**WHAT YOU NEED TO DO:** Could you find every line in the records below that contains the word "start" and copy it?

**MATERIAL SUPPLIED:**
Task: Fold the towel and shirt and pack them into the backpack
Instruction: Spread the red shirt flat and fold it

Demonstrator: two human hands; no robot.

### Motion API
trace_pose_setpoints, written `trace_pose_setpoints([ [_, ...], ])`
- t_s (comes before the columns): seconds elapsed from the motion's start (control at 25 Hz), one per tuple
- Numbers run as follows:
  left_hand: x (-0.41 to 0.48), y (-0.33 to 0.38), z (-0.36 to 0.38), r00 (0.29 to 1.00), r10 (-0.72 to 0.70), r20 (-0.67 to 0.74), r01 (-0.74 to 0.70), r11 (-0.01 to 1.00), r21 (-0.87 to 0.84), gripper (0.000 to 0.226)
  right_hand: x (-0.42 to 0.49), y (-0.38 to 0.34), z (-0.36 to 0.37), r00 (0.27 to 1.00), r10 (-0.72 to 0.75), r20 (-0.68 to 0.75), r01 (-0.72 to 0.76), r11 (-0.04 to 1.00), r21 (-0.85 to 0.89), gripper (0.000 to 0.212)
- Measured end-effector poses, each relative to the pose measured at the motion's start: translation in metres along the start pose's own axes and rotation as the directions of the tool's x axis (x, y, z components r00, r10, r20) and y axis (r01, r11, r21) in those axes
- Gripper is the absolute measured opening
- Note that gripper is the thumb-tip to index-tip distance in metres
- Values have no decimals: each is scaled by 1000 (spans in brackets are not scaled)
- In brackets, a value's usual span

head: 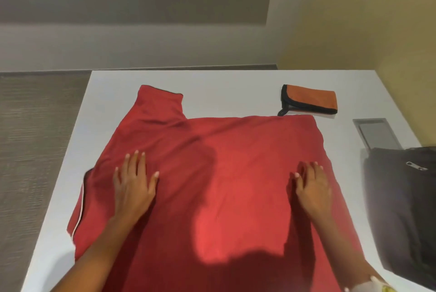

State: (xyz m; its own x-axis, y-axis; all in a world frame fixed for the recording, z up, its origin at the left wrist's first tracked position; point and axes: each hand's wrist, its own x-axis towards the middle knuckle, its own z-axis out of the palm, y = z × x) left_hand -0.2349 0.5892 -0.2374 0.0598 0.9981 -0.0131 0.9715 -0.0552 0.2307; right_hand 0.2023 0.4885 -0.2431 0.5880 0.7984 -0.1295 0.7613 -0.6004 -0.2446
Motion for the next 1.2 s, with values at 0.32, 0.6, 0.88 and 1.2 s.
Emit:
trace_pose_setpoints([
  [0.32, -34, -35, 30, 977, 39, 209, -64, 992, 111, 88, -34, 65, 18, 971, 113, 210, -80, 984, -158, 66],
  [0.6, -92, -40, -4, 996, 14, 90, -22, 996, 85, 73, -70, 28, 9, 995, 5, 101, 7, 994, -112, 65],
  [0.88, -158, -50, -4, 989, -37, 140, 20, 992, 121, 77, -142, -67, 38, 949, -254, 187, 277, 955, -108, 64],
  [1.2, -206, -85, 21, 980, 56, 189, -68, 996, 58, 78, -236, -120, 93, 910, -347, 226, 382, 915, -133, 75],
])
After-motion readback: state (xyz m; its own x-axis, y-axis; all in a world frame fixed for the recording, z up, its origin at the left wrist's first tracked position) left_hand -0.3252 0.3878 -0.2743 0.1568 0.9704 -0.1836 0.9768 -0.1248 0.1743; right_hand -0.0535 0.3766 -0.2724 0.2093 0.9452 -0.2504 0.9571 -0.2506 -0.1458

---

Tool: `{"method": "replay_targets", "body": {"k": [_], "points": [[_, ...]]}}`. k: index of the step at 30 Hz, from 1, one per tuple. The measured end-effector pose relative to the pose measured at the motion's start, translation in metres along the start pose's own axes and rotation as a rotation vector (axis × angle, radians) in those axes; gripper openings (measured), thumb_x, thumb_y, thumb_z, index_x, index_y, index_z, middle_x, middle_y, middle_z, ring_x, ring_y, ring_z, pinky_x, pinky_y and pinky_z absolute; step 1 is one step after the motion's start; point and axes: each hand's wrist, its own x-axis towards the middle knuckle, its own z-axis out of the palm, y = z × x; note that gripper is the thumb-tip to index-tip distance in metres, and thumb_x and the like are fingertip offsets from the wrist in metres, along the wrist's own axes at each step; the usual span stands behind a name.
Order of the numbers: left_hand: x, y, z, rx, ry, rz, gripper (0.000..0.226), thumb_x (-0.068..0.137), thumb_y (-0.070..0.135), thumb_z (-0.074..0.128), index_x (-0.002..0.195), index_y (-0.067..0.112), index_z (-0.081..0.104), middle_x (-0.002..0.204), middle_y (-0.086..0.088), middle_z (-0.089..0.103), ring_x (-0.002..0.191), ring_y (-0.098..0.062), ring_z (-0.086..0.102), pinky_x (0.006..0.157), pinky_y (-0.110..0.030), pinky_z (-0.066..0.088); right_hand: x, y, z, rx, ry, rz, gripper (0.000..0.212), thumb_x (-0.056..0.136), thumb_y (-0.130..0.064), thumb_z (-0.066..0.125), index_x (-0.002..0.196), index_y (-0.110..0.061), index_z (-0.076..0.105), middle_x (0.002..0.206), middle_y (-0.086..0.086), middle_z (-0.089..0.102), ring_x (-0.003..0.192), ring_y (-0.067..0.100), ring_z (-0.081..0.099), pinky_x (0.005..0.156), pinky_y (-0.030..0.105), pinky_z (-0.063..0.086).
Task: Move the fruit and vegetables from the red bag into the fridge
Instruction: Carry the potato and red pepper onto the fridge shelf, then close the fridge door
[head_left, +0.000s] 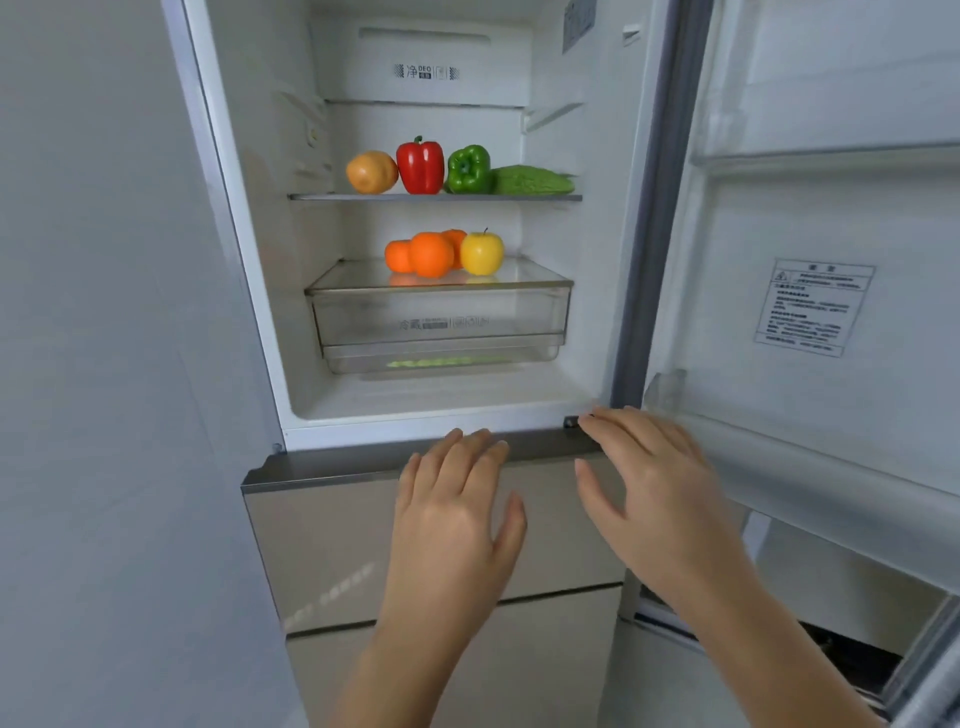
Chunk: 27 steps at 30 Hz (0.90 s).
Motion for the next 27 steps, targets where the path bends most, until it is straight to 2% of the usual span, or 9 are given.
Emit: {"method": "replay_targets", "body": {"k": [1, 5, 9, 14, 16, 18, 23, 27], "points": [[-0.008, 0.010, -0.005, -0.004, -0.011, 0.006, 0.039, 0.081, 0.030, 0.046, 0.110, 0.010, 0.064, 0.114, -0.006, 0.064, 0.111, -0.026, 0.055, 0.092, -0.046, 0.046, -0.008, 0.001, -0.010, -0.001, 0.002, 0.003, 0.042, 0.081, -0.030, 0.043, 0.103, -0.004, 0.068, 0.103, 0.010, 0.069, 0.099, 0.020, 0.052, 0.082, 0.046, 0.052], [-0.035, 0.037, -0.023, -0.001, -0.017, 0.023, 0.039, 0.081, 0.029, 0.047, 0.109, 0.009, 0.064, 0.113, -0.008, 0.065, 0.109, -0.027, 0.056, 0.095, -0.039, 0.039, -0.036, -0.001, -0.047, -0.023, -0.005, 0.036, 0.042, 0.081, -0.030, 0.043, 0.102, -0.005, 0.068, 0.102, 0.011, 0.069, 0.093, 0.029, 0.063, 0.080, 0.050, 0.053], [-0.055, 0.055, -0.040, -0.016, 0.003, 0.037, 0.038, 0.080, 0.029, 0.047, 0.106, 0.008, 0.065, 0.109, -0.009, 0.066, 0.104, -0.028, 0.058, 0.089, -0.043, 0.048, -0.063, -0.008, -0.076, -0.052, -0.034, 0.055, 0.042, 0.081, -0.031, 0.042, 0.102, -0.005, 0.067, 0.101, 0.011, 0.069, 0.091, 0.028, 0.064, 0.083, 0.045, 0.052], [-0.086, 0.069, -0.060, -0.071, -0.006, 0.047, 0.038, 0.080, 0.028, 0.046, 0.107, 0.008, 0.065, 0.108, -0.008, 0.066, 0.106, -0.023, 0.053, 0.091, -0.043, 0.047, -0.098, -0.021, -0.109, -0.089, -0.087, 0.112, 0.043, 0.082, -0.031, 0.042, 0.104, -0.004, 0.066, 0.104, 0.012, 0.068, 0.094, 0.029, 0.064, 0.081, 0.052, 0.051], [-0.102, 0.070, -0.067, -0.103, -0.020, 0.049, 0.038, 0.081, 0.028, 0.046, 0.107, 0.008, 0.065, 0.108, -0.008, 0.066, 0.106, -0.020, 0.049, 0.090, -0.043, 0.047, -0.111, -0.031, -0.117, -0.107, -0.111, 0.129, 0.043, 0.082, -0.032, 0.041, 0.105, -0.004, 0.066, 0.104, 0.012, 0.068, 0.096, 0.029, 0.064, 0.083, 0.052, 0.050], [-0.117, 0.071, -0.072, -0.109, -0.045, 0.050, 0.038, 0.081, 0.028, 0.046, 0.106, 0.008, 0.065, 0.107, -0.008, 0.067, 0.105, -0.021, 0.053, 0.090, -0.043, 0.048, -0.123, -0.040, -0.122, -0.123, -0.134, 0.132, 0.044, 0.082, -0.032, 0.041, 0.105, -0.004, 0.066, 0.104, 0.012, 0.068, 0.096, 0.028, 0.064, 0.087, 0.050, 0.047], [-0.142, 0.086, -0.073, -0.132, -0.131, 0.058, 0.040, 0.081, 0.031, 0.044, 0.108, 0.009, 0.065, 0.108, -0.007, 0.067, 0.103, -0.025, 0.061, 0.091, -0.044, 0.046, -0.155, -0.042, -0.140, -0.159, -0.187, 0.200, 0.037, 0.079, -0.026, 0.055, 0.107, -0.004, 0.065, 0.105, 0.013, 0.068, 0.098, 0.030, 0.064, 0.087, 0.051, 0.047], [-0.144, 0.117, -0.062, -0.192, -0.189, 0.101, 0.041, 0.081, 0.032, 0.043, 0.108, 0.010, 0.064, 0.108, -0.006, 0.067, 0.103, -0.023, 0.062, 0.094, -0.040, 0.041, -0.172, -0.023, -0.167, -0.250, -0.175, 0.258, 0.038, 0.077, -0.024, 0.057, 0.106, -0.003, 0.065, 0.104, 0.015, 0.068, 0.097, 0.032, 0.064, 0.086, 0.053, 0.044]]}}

**EXERCISE OUTPUT:**
- t_s (comes before the columns): seconds elapsed from the motion's start (control at 25 Hz), one per tuple
- Measured end-effector poses, each relative to the pose measured at the motion's start: translation in metres along the start pose's own axes and rotation as the directions of the tool's x axis (x, y, z components r00, r10, r20) and y axis (r01, r11, r21) in those axes
Tool: `{"method": "replay_targets", "body": {"k": [_], "points": [[_, ...]]}}`. k: index of the step at 30 Hz, from 1, one per tuple. The measured end-effector pose relative to the pose measured at the motion's start, translation in metres along the start pose's own axes and rotation as a rotation vector (axis × angle, radians) in those axes; gripper openings (measured), thumb_x, thumb_y, thumb_z, index_x, index_y, index_z, middle_x, middle_y, middle_z, ring_x, ring_y, ring_z, pinky_x, pinky_y and pinky_z absolute; step 1 is one step after the motion's start; point and axes: each hand's wrist, its own x-axis towards the middle knuckle, its own z-axis out of the palm, y = z × x; note that gripper is the thumb-tip to index-tip distance in metres, and thumb_x and the like are fingertip offsets from the wrist in metres, along the wrist's own axes at each step; the usual span stands behind a name.

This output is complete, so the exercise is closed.